#!/usr/bin/env python3
"""
Use Case 2: RNA Design Evaluation and Scoring
This script evaluates RNA sequences using multiple computational metrics:
- OpenKnot Score (SHAPE-to-secondary structure match)
- Self-consistency scores using RibonanzaNet
- Secondary structure prediction accuracy
Usage:
python examples/use_case_2_rna_evaluation.py --sequences_file sequences.csv --target_structure "((...))" --output evaluation_results.csv
Dependencies:
- PyTorch
- RibonanzaNet models
- All gRNAde dependencies
Author: gRNAde MCP
"""
import argparse
import os
import pandas as pd
import numpy as np
from datetime import datetime
import torch
# gRNAde imports
import sys
sys.path.append('repo/geometric-rna-design')
try:
from src.evaluator import (
openknot_score_ribonanzanet,
self_consistency_score_ribonanzanet,
self_consistency_score_ribonanzanet_sec_struct
)
from src.constants import LETTER_TO_NUM
from tools.ribonanzanet.network import RibonanzaNet
from tools.ribonanzanet_sec_struct.network import RibonanzaNetSS
except ImportError as e:
print(f"Error importing gRNAde modules: {e}")

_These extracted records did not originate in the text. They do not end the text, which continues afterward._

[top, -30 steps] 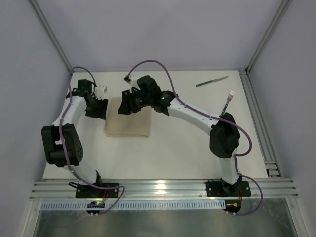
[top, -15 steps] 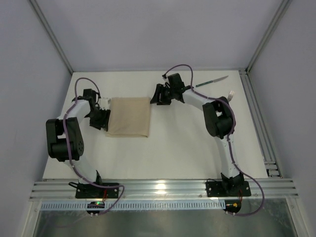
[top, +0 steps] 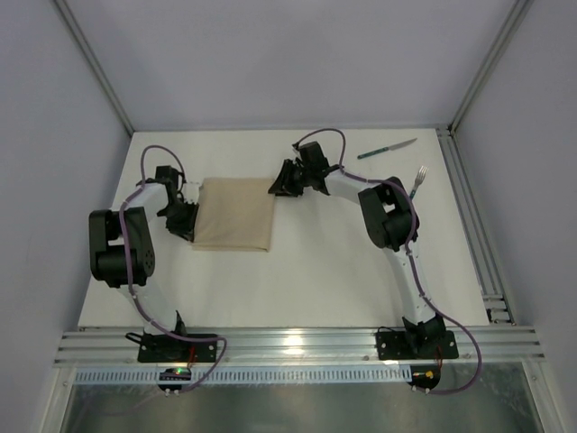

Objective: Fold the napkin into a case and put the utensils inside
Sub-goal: Move the square-folded napkin to the center of the board.

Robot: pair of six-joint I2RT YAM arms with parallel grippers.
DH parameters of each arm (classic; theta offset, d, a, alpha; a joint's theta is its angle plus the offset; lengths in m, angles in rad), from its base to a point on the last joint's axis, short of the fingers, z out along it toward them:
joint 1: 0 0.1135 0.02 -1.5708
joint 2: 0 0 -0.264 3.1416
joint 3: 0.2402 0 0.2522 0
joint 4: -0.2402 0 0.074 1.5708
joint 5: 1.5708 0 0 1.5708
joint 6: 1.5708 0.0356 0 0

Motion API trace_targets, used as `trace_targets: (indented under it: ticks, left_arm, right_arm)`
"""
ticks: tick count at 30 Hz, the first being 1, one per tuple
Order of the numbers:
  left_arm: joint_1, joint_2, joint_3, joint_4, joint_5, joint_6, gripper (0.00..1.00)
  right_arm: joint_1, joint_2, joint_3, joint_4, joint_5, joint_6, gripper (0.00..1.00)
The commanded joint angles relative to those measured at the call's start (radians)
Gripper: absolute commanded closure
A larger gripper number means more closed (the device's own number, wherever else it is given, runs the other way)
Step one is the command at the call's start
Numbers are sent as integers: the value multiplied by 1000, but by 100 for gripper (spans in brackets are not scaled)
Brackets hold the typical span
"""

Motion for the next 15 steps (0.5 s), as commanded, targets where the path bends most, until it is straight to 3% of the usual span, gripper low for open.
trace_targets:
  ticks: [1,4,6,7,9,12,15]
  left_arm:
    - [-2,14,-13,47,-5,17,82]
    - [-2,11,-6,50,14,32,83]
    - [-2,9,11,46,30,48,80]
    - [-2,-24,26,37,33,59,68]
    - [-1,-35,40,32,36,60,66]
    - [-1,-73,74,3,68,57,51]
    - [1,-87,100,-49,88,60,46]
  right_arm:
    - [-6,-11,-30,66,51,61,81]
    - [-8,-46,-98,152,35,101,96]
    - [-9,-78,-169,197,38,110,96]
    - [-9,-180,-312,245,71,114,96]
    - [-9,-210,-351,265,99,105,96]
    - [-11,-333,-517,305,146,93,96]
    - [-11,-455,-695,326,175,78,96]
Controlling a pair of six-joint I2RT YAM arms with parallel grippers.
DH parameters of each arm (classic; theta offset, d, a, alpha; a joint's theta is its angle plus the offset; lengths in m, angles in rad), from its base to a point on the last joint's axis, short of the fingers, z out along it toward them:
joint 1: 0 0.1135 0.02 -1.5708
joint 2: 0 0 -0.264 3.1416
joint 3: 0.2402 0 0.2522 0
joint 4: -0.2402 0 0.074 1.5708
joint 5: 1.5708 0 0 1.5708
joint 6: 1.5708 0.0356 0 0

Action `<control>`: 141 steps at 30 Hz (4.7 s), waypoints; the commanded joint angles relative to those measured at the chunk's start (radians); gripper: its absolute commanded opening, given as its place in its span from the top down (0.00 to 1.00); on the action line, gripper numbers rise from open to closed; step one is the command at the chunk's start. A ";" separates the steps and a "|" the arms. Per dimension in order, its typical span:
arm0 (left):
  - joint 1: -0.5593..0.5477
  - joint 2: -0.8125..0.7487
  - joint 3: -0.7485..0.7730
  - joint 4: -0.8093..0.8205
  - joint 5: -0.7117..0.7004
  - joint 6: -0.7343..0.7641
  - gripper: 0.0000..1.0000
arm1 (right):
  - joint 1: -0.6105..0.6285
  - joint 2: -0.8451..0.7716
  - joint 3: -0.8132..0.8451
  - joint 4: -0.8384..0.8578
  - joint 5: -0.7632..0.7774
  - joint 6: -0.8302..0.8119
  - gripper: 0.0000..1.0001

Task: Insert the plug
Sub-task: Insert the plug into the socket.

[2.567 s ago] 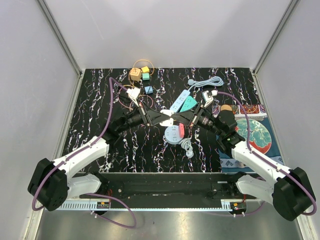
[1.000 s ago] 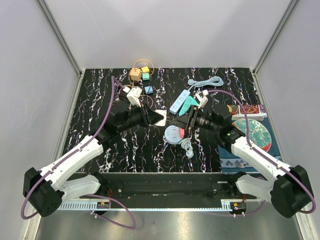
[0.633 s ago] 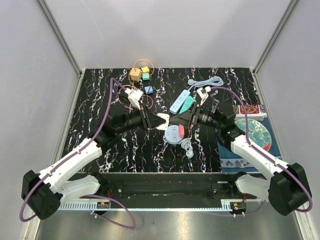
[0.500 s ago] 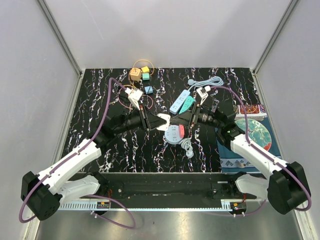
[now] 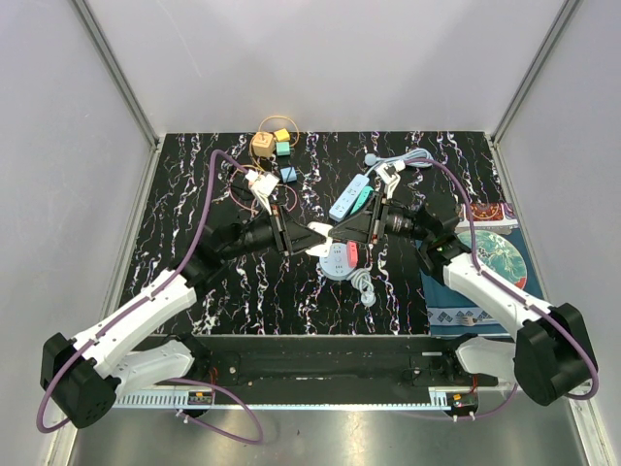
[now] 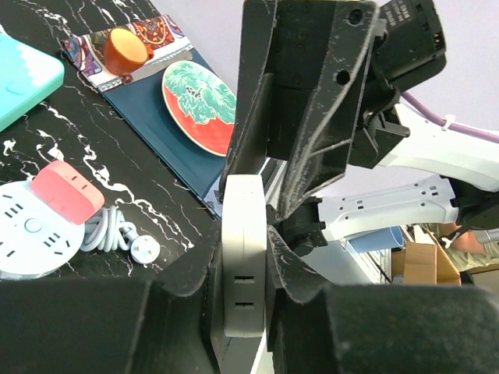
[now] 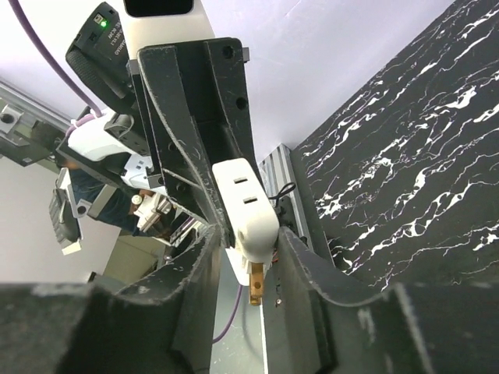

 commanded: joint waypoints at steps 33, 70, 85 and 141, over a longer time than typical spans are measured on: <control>-0.019 0.057 0.057 0.058 0.112 -0.017 0.55 | -0.004 0.041 0.037 0.200 -0.103 0.082 1.00; -0.129 0.415 0.339 -0.618 -0.612 0.029 1.00 | -0.012 -0.084 0.136 -0.943 1.035 -0.540 0.00; -0.209 0.733 0.542 -0.736 -0.764 -0.012 1.00 | -0.012 -0.071 0.047 -0.891 1.138 -0.537 0.00; -0.241 1.001 0.740 -0.902 -0.811 -0.078 1.00 | 0.047 -0.140 0.001 -0.866 1.237 -0.553 0.00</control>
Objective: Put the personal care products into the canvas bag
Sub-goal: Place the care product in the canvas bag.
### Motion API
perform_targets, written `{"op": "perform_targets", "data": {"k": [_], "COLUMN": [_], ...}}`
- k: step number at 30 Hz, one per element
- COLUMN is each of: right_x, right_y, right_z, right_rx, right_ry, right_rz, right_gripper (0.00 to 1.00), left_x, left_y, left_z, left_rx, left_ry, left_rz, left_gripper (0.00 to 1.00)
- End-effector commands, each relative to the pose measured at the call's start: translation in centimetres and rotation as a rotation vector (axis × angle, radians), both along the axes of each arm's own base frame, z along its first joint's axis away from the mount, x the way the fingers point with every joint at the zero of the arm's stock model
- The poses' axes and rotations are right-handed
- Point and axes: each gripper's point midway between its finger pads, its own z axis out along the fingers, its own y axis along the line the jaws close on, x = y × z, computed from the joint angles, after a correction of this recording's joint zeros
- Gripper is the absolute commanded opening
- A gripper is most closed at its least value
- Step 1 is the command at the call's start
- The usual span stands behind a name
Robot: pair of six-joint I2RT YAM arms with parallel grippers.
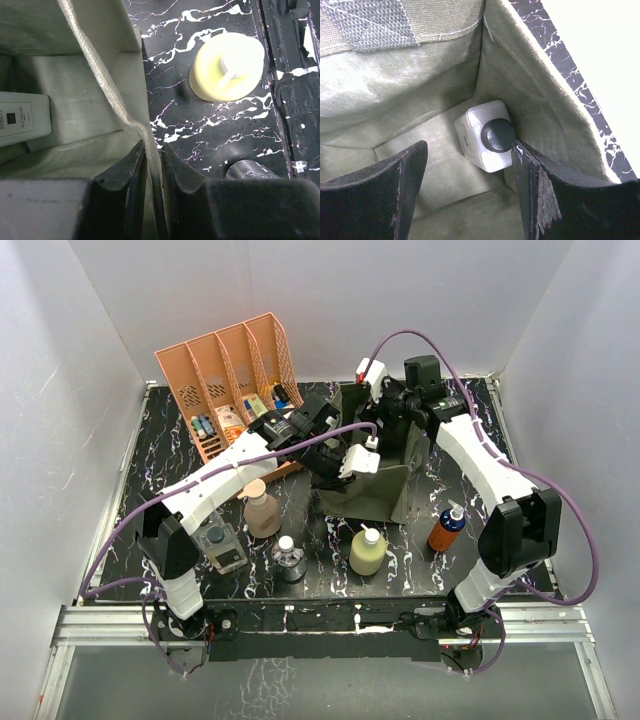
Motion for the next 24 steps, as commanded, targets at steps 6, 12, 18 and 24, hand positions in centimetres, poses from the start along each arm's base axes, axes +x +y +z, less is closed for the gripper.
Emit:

print("Please make sure you're running this from the MCP root directory")
exit(1)
def sequences_to_indices(sequences):
"""Convert RNA sequences to numerical indices."""
indices = []
for seq in sequences:
seq_indices = [LETTER_TO_NUM[nuc] for nuc in seq.upper()]
indices.append(seq_indices)
return np.array(indices)
def evaluate_rna_sequences(
sequences,
target_sec_struct,
ribonanza_model_path=None,
ribonanza_ss_model_path=None,
device='auto'
):
"""
Evaluate RNA sequences using computational metrics.
Args:
sequences: List of RNA sequences to evaluate
target_sec_struct: Target secondary structure in dot-bracket notation
ribonanza_model_path: Path to RibonanzaNet model
ribonanza_ss_model_path: Path to RibonanzaNetSS model
device: Device for computation ('auto', 'cpu', 'cuda')
Returns:
pandas.DataFrame: Evaluation results for each sequence
"""
print(f"🔬 Evaluating {len(sequences)} RNA sequences")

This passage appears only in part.